▼

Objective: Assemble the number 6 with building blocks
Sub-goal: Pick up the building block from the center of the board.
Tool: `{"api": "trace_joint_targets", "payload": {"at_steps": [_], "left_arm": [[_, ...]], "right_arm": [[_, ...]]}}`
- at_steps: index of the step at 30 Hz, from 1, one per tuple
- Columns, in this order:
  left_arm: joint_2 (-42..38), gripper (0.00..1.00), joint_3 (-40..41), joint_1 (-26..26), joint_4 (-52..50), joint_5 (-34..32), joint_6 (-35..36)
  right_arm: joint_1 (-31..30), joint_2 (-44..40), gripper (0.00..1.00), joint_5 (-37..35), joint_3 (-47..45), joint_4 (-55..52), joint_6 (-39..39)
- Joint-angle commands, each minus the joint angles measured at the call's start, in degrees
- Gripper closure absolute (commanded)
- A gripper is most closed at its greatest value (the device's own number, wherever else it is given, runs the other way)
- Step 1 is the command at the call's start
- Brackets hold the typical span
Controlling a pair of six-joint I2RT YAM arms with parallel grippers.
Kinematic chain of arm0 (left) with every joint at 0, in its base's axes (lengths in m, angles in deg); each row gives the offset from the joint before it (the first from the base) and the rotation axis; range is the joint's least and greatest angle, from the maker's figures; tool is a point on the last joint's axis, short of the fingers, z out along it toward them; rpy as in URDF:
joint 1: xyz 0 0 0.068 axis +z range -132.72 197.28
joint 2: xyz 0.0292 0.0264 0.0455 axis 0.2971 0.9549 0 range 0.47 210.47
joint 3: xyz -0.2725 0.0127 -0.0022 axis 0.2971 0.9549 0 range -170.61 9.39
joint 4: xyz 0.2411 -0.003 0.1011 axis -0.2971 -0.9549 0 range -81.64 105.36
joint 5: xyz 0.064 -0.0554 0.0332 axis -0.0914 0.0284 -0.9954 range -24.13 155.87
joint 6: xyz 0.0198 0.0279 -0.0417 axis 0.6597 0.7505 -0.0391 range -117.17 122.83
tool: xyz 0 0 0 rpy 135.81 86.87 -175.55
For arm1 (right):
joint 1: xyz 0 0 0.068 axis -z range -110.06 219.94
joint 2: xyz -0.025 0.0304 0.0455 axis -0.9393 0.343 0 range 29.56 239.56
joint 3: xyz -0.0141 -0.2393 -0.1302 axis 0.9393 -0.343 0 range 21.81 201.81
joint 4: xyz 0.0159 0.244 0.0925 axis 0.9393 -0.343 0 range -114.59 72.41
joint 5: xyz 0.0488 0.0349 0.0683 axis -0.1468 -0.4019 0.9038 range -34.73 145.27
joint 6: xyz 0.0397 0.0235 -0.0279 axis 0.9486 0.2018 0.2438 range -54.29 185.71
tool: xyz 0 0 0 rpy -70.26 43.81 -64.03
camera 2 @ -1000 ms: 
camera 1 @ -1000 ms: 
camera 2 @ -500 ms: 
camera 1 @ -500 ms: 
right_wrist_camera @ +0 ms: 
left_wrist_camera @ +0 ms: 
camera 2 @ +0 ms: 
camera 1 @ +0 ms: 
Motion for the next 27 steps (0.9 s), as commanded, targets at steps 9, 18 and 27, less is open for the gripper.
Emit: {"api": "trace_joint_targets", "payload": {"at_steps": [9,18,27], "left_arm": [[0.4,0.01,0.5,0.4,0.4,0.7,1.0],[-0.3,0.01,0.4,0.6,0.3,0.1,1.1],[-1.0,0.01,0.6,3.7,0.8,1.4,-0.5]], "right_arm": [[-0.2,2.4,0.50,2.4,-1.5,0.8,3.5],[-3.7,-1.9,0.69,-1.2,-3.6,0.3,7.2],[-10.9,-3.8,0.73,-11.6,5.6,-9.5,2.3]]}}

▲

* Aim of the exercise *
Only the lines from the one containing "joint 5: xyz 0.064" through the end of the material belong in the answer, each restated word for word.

* Task answer *
joint 5: xyz 0.064 -0.0554 0.0332 axis -0.0914 0.0284 -0.9954 range -24.13 155.87
joint 6: xyz 0.0198 0.0279 -0.0417 axis 0.6597 0.7505 -0.0391 range -117.17 122.83
tool: xyz 0 0 0 rpy 135.81 86.87 -175.55
For arm1 (right):
joint 1: xyz 0 0 0.068 axis -z range -110.06 219.94
joint 2: xyz -0.025 0.0304 0.0455 axis -0.9393 0.343 0 range 29.56 239.56
joint 3: xyz -0.0141 -0.2393 -0.1302 axis 0.9393 -0.343 0 range 21.81 201.81
joint 4: xyz 0.0159 0.244 0.0925 axis 0.9393 -0.343 0 range -114.59 72.41
joint 5: xyz 0.0488 0.0349 0.0683 axis -0.1468 -0.4019 0.9038 range -34.73 145.27
joint 6: xyz 0.0397 0.0235 -0.0279 axis 0.9486 0.2018 0.2438 range -54.29 185.71
tool: xyz 0 0 0 rpy -70.26 43.81 -64.03
camera 2 @ -1000 ms: 
camera 1 @ -1000 ms: 
camera 2 @ -500 ms: 
camera 1 @ -500 ms: 
right_wrist_camera @ +0 ms: 
left_wrist_camera @ +0 ms: 
camera 2 @ +0 ms: 
camera 1 @ +0 ms: 
Motion for the next 27 steps (0.9 s), as commanded, targets at steps 9, 18 and 27, less is open for the gripper.
Emit: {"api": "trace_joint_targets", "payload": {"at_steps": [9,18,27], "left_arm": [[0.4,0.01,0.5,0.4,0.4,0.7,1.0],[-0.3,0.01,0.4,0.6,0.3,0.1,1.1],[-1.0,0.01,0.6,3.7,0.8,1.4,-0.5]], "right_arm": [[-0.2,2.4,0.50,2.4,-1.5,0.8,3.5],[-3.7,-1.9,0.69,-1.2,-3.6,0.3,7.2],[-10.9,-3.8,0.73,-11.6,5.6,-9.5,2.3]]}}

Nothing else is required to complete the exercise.